| EXERCISE BRIEF |
Type out all the records again exactly.

*** Block opens ***

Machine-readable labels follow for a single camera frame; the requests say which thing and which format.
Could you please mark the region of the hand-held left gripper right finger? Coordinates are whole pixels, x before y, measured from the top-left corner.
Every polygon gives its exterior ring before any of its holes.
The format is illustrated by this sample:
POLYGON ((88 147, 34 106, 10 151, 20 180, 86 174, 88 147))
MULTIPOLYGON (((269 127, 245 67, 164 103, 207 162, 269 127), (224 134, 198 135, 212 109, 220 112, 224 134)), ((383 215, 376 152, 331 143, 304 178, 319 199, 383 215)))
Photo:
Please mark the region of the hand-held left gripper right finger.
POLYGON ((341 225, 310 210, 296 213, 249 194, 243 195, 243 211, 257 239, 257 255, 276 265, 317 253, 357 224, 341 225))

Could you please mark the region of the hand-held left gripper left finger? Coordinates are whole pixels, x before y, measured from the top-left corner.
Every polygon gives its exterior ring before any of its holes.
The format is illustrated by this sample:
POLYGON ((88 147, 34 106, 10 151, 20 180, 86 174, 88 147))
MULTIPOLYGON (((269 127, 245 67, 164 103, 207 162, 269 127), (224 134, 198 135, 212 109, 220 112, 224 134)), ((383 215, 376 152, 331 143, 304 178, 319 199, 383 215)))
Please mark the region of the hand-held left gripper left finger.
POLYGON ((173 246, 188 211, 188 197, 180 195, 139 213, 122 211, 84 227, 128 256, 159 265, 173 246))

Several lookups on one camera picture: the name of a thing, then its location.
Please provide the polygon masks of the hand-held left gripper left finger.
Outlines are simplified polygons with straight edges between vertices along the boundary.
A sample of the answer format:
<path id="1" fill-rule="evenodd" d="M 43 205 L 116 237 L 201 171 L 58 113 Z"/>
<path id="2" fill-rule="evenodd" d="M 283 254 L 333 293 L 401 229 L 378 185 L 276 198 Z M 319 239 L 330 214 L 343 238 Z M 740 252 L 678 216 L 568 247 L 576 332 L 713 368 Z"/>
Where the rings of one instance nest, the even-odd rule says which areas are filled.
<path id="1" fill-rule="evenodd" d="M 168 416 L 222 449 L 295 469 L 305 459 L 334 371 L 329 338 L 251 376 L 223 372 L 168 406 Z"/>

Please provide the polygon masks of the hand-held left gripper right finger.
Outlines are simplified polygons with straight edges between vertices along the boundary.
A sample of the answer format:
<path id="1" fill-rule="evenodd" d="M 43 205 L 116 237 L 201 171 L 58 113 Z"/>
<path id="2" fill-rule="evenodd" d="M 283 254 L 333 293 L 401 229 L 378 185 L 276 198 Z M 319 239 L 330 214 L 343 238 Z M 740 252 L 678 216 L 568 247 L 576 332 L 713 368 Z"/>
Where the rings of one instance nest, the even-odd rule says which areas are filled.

*** Block closes ***

| EXERCISE OUTPUT |
Machine-readable labels follow for a single camera frame; the requests say which thing and which format.
Could you please mark the region of the hand-held left gripper right finger? Coordinates are whole pixels, x before y, measured from the top-left corner.
Every polygon gives its exterior ring before any of its holes.
The format is illustrated by this sample:
POLYGON ((88 147, 34 106, 10 151, 20 180, 86 174, 88 147))
MULTIPOLYGON (((269 127, 245 67, 164 103, 207 162, 269 127), (224 134, 198 135, 212 109, 220 112, 224 134)), ((383 215, 376 152, 331 143, 304 178, 319 199, 383 215)))
Photo:
Please mark the region of the hand-held left gripper right finger.
POLYGON ((341 225, 310 210, 296 213, 249 194, 243 195, 243 211, 257 239, 257 255, 276 265, 317 253, 357 224, 341 225))

Could you please mark the region of the hand-held left gripper left finger? Coordinates are whole pixels, x before y, measured from the top-left corner.
Every polygon gives its exterior ring before any of its holes.
The format is illustrated by this sample:
POLYGON ((88 147, 34 106, 10 151, 20 180, 86 174, 88 147))
MULTIPOLYGON (((269 127, 245 67, 164 103, 207 162, 269 127), (224 134, 198 135, 212 109, 220 112, 224 134)), ((383 215, 376 152, 331 143, 304 178, 319 199, 383 215)))
Please mark the region of the hand-held left gripper left finger.
POLYGON ((173 246, 188 211, 188 197, 180 195, 139 213, 122 211, 84 227, 128 256, 159 265, 173 246))

Several lookups on one camera picture: the name of a thing, then its location.
Please provide the polygon masks of the hand-held left gripper left finger.
Outlines are simplified polygons with straight edges between vertices along the boundary.
A sample of the answer format:
<path id="1" fill-rule="evenodd" d="M 43 205 L 116 237 L 201 171 L 58 113 Z"/>
<path id="2" fill-rule="evenodd" d="M 283 254 L 333 293 L 401 229 L 378 185 L 276 198 Z M 319 239 L 330 214 L 343 238 Z M 740 252 L 678 216 L 568 247 L 576 332 L 713 368 Z"/>
Where the rings of one instance nest, the even-odd rule says which areas are filled.
<path id="1" fill-rule="evenodd" d="M 168 416 L 222 449 L 295 469 L 305 459 L 334 371 L 329 338 L 251 376 L 223 372 L 168 406 Z"/>

Please provide the polygon masks of the hand-held left gripper right finger.
Outlines are simplified polygons with straight edges between vertices along the boundary.
A sample of the answer format:
<path id="1" fill-rule="evenodd" d="M 43 205 L 116 237 L 201 171 L 58 113 Z"/>
<path id="2" fill-rule="evenodd" d="M 283 254 L 333 293 L 401 229 L 378 185 L 276 198 Z M 319 239 L 330 214 L 343 238 Z M 740 252 L 678 216 L 568 247 L 576 332 L 713 368 Z"/>
Where the rings of one instance nest, the even-odd rule says which areas are filled.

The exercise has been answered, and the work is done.